Militares hallaron cerca de 5.000 tacos de explosivos tipo hidrogel ocultos en Playa Prieta, sector de la parroquia Río Chico, en el cantón Portoviejo, provincia de Manabí. El operativo, coordinado por el Ejército Ecuatoriano, respondió a información de inteligencia militar sobre la posible presencia de material de alto riesgo en esa zona, luego de la incautación de un arsenal de armas, municiones y otros elementos prohibidos que estaban encaletados.
La operación fue realizada por unidades de Fuerzas Armadas especializadas en reconocimiento ofensivo. El despliegue incluyó la intervención de canes entrenados en la detección de explosivos y personal militar experto en manejo seguro de explosivos industriales, lo que permitió ubicar la carga escondida en un área estratégica de la localidad.
Precauciones durante el hallazgo
El equipo de ingenieros militares aseguró los aproximadamente 5.000 tacos de explosivo hidrogel, fabricados por la marca Indumil, valorando el riesgo que suponía el material para los habitantes de Playa Prieta y barrios cercanos. El material se encontraba cuidadosamente encaletado, una técnica usada para mantener en secreto la presencia de explosivos y dificultar su localización, lo que representa un riesgo no solo para las fuerzas encargadas de la seguridad sino también para la población civil.
Procedimientos de seguridad y manejo
Una vez localizado el arsenal, los militares especializados procedieron a asegurar la zona para realizar todos los procedimientos técnicos requeridos, minimizando así cualquier posibilidad de accidente. Este proceso es fundamental para evitar detonaciones accidentales y garantizar la protección de quienes viven en sectores aledaños.

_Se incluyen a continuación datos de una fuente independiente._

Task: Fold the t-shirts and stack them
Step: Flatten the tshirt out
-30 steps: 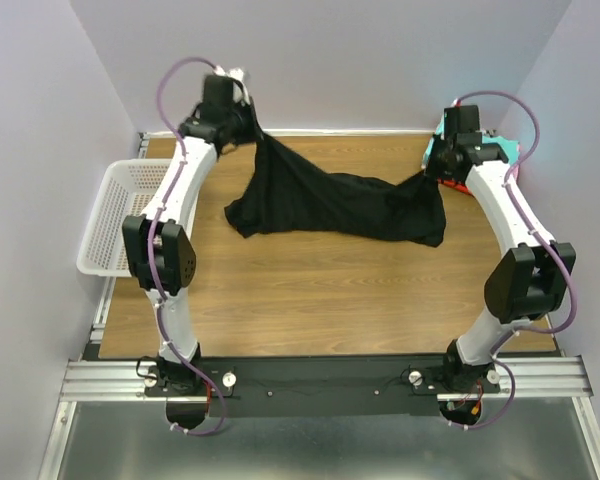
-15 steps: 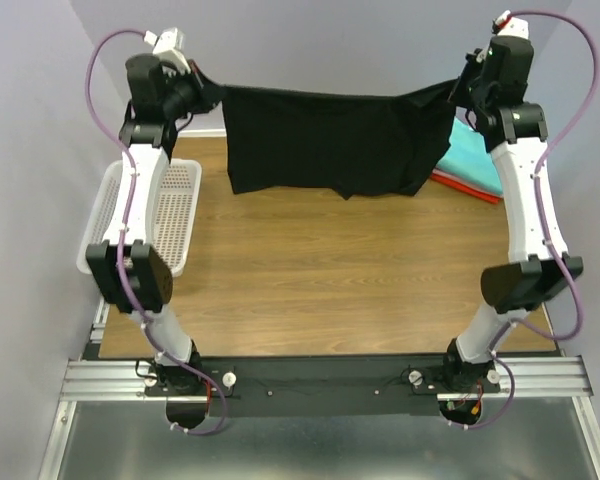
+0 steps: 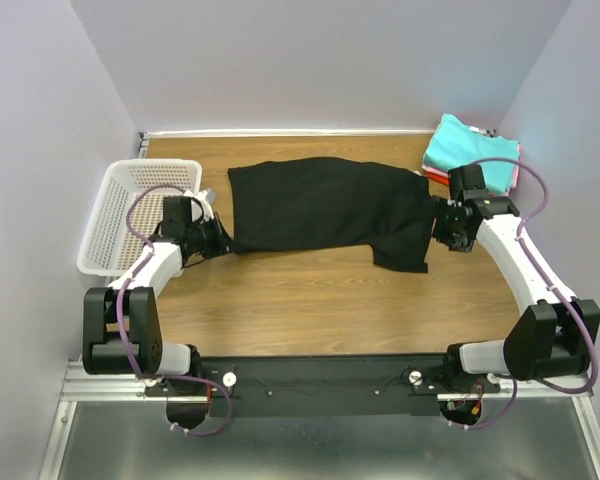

En este tipo de operativos, las Fuerzas Armadas priorizan la intervención de equipos multidisciplinarios para evaluar la situación, recuperar el material de manera segura y realizar los protocolos de traslado y disposición final de los explosivos.
Relevancia del decomiso para la seguridad ciudadana
El hallazgo de esta cantidad de explosivos resalta la importancia del trabajo de inteligencia militar en la prevención de incidentes peligrosos. Con estos decomisos, logran frenar posibles amenazas contra la integridad de la población y mantener el control sobre materiales sensibles, que pueden ser usados por organizaciones ajenas a la ley para fines ilícitos.
El material asegurado quedó bajo responsabilidad de personal capacitado para continuar con los procesos legales y técnicos establecidos por la normativa ecuatoriana, evitando cualquier peligro de manipulación indebida.
Las autoridades no han informado sobre detenciones relacionadas con este operativo; sin embargo, se mantienen alertas para seguir rastreando y neutralizando posibles depósitos ilegales de explosivos, así como los encontrados el pasado viernes en la zona.